→ **Activity**
Below are some records; output exactly the lines from the line with "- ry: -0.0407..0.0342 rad" to the line with "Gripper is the", both ends kept, and nothing more.

→ **Data for the task**

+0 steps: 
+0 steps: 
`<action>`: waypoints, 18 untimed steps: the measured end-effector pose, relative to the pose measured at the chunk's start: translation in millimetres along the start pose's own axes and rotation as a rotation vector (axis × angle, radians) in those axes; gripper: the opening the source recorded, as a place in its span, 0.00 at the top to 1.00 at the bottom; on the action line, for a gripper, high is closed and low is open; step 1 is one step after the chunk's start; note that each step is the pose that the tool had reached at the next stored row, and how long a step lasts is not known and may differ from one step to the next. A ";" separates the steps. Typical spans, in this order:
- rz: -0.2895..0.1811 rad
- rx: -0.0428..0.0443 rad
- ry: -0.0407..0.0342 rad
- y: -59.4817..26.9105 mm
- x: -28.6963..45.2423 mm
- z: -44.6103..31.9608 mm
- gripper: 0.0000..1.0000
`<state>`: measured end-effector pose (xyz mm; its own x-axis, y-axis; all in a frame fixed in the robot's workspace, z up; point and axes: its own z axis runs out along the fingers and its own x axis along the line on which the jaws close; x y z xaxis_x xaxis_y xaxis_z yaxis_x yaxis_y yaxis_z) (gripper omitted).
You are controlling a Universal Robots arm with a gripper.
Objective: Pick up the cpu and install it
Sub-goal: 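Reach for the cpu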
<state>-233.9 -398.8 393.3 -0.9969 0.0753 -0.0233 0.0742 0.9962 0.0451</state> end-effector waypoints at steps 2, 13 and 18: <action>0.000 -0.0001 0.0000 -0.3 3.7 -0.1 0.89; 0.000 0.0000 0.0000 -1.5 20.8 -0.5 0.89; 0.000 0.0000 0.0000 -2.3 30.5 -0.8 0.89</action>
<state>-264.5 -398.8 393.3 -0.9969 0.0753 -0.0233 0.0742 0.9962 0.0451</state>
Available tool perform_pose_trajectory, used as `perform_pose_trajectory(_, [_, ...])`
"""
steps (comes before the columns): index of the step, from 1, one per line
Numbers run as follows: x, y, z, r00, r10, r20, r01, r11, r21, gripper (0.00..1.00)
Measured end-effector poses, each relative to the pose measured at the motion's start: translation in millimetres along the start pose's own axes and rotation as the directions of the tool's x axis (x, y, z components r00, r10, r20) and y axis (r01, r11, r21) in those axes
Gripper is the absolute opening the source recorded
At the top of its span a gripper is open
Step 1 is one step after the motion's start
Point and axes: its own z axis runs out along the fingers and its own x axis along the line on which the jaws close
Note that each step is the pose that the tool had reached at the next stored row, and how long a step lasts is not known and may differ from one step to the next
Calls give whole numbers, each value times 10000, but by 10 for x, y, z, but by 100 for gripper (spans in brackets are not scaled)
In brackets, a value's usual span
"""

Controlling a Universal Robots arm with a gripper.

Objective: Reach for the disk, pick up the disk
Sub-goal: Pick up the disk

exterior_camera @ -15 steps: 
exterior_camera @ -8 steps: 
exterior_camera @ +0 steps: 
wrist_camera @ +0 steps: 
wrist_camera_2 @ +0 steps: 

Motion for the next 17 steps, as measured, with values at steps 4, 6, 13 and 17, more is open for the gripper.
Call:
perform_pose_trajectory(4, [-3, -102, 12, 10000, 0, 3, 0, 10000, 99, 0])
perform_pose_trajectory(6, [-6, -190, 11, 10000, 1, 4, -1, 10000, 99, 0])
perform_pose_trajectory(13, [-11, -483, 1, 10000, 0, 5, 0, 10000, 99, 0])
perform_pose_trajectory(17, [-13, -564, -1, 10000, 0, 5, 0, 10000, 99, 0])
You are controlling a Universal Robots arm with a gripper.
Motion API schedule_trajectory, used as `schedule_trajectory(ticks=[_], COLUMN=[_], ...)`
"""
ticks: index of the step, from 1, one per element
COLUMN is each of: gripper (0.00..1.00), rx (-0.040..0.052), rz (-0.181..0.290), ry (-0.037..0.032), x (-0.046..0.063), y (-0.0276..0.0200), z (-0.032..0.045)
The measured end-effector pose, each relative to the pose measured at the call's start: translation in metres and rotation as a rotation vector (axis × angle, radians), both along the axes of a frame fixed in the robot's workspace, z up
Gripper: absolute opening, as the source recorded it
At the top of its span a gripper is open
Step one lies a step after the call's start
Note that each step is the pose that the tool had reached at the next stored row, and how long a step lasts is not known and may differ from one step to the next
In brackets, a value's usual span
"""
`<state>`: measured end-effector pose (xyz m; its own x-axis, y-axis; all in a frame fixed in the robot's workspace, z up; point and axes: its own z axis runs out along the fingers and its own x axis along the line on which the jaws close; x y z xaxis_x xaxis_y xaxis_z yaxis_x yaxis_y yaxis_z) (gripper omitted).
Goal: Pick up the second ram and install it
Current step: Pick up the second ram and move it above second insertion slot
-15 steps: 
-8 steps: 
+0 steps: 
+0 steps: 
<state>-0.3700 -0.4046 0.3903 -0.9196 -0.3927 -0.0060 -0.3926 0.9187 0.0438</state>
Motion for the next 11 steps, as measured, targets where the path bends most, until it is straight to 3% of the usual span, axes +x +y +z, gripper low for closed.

→ **Solution below**
- ry: -0.0407..0.0342 rad
- y: -59.4817..26.9105 mm
- x: -28.6963..45.2423 mm
- z: -44.6103..31.9608 mm
- gripper: 0.0000..1.0000
`<state>`: measured end-effector pose (xyz mm; its own x-axis, y-axis; all in a frame fixed in the robot's workspace, z up; point and axes: its own z axis runs out along the fingers and its own x axis along the line on which the jaws close; x y z xaxis_x xaxis_y xaxis_z yaxis_x yaxis_y yaxis_z) (gripper omitted).
You are controlling a Universal Robots arm with a gripper.
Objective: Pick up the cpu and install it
Sub-goal: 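Reach for the cpu
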<state>-233.9 -398.8 393.3 -0.9969 0.0753 -0.0233 0.0742 0.9962 0.0451</state> end-effector waypoints at steps 2, 13 and 18: <action>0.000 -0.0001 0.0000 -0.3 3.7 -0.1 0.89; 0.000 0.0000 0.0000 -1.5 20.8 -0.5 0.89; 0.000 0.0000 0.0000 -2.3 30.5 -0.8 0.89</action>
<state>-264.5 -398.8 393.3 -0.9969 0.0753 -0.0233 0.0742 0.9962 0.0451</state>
Available tool perform_pose_trajectory, used as `perform_pose_trajectory(_, [_, ...])`
"""
steps (comes before the columns): index of the step, from 1, one per line
Numbers run as follows: x, y, z, r00, r10, r20, r01, r11, r21, gripper (0.00..1.00)
Measured end-effector poses, each relative to the pose measured at the motion's start: translation in millimetres along the start pose's own axes and rotation as the directions of the tool's x axis (x, y, z components r00, r10, r20) and y axis (r01, r11, r21) in those axes
Gripper is the absolute opening the source recorded

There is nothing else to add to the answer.